Der Faktor Ozon
Klimamodelle sind eine komplexe Sache, da sie eine Vielzahl an Faktoren und Annahmen miteinschliessen müssen. Bisherige Klimamodelle haben wohl den Einfluss von Ozon (O3) unterschätzt. Neuere Modellierungen gehen nämlich davon aus, dass ein veränderter Ozongehalt in den Tropen die globale Erwärmung reduzieren könnte, wie ein Artikel in der NZZ (Nr. 10/2015, „Ozon als unterschätzter Klimafaktor“) aufzeigt. Chemische Rückkopplungen in der Luft wurden bisher in Computermodellen zur Simulation des Klimas oft ausgelassen. Dies kann die Präzision der Modelle beeinflussen. In der Fachzeitschrift Nature Climate Change ist Ende 2014 ein Artikel erschienen, der in seinen Klimasimulationen die Wechselwirkungen von Ozon mit atmosphärischen Strömungen berücksichtigt. Rechneten die Forscher ihr Klimamodell mit einer extremen Situation von einem vervierfachten Kohlendioxidgehalt, so stieg die Temperatur innerhalb von 75 Jahren um fünf anstelle der sechs Grad Celsius. Dies gilt für Modelle, welche die Ozonchemie einbezogen. Wie stark sich die Erwärmung schliesslich reduziert, hängt stark vom Modell und dessen Faktoren ab. Eine ähnliche Studie, die vor einem Jahr im Journal of Geophysical Research: Atmospheres erschienen war, hatte zum Beispiel nur eine halb so grosse Reduktion der Erwärmung errechnet.

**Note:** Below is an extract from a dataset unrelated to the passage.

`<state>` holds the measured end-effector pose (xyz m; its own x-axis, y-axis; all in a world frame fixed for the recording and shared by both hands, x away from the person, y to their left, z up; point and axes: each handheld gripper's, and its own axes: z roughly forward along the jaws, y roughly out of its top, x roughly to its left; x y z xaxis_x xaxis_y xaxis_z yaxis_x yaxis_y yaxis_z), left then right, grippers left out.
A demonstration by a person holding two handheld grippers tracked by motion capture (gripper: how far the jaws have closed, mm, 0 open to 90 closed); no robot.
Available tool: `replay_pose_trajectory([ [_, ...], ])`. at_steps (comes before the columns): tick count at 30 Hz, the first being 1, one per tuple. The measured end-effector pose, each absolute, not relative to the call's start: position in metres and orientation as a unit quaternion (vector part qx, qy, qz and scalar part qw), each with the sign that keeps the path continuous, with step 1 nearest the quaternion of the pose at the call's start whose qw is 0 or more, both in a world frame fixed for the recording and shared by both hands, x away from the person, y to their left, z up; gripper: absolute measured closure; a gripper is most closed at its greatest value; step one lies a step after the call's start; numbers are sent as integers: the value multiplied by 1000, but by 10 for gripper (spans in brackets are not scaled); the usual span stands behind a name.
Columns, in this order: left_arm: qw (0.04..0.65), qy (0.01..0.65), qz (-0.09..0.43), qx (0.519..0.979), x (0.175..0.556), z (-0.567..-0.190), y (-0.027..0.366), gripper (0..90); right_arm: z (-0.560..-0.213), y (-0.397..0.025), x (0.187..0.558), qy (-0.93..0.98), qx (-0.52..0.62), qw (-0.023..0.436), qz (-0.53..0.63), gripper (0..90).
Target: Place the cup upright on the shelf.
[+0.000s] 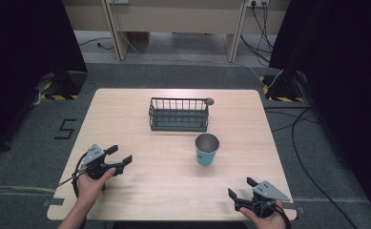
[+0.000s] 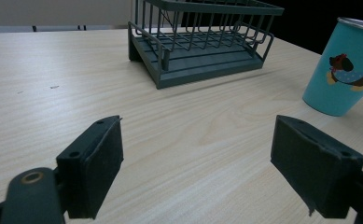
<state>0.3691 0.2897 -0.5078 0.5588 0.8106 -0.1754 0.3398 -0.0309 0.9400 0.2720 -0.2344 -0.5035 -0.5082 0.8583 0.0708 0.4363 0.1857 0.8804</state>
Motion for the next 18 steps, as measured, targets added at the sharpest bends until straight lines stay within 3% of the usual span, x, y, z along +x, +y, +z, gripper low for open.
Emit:
replay_pose_trajectory([
  [18,556,420,214,685,368,-508,292,164,-493,-207,292,733,412,256,477,178],
])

Dass Ozon Klimamodelle derart stark beeinflussen kann, liegt an seiner ungleichmässigen räumlichen Verteilung. Das meist natürlich entstehende Treibhausgas ist in der Troposphäre, der untersten Schicht der Atmosphäre, nur spärlich vorhanden. Erst in der nächsthöheren Schicht, der Stratosphäre, findet sich in der Ozonschicht eine maximale Konzentration des Gases. Diese Verteilung des Ozons ist nun eng verknüpft mit dem globalen Klimawandel und gehört daher auch in Klimamodelle integriert. Mit der Erwärmung kann sich die Ozonverteilung nämlich verändern und dies wiederum wirkt sich auch auf das Klima aus.
Aufwind dünnt Ozonschicht aus
Wie das Ozon verteilt ist, hängt folgendermassen von der Erwärmung ab: Mehr CO2 in der Atmosphäre führt dazu, dass in den Tropen mehr erwärmte Luft in die Stratosphäre aufsteigt. Durch diesen Aufwind gelangt immer mehr ozonarme Luft in die Stratosphäre. In der unteren tropischen Stratosphäre hat es somit weniger Ozon, die verringerte Konzentration des Treibhausgases führt dazu, dass sich die Luft an der Erdoberfläche weniger erwärmt. In rund 18 Kilometern Höhe, im Übergang von tropischer Troposphäre zur Atmosphäre, gibt es zudem eine sogenannte „Kältefalle“. Hier muss alle Luft hindurchströmen, die in die Stratosphäre gelangt. Sinkt die Temperatur der Kältefalle, wird die tropische Stratosphäre trockener. Das bedeutet, dass sie weniger Wasserdampf speichern kann und weniger des klimaaktiven Gases Wasserdampf bedeutet auch weniger Erwärmung am Boden. Hier schimmert auch die Komplexität des Themas durch: Weniger Erwärmung am Boden heisst weniger warme Luft, die über den Tropen aufsteigt und dies heisst auch weniger Einfluss auf die Ozonschicht: Das Spiel kann wieder von vorne beginnen.
Stärke des Einflusses ungeklärt
In früheren Klimamodellen nahmen die Forscher für den durchschnittlichen Gehalt an Ozon in der Luft oft plausible Annahmen. Physikalisch-chemischen Gesetzen zufolge den Ozongehalt für jeden Zeitschritt neu zu rechnen, wäre früher zu aufwendig gewesen, wie Michael Ponater gegenüber der NZZ sagt. Er gehört zu einem Deutschen Forschertrio, das 2013 bereits den gleichen Effekt von Ozon erforscht hatte. Künftige Forschung könnte klären, wie stark sich die Ozonchemie tatsächlich auf die Klimamodelle auswirkt. Laut NZZ sind aber nicht nur zum Ozon Folgestudien zu erwarten. Methan und Lachgas zum Beispiel sind ebenfalls Klimagase, deren chemische Reaktionen mit dem Klimawandel wechselwirken.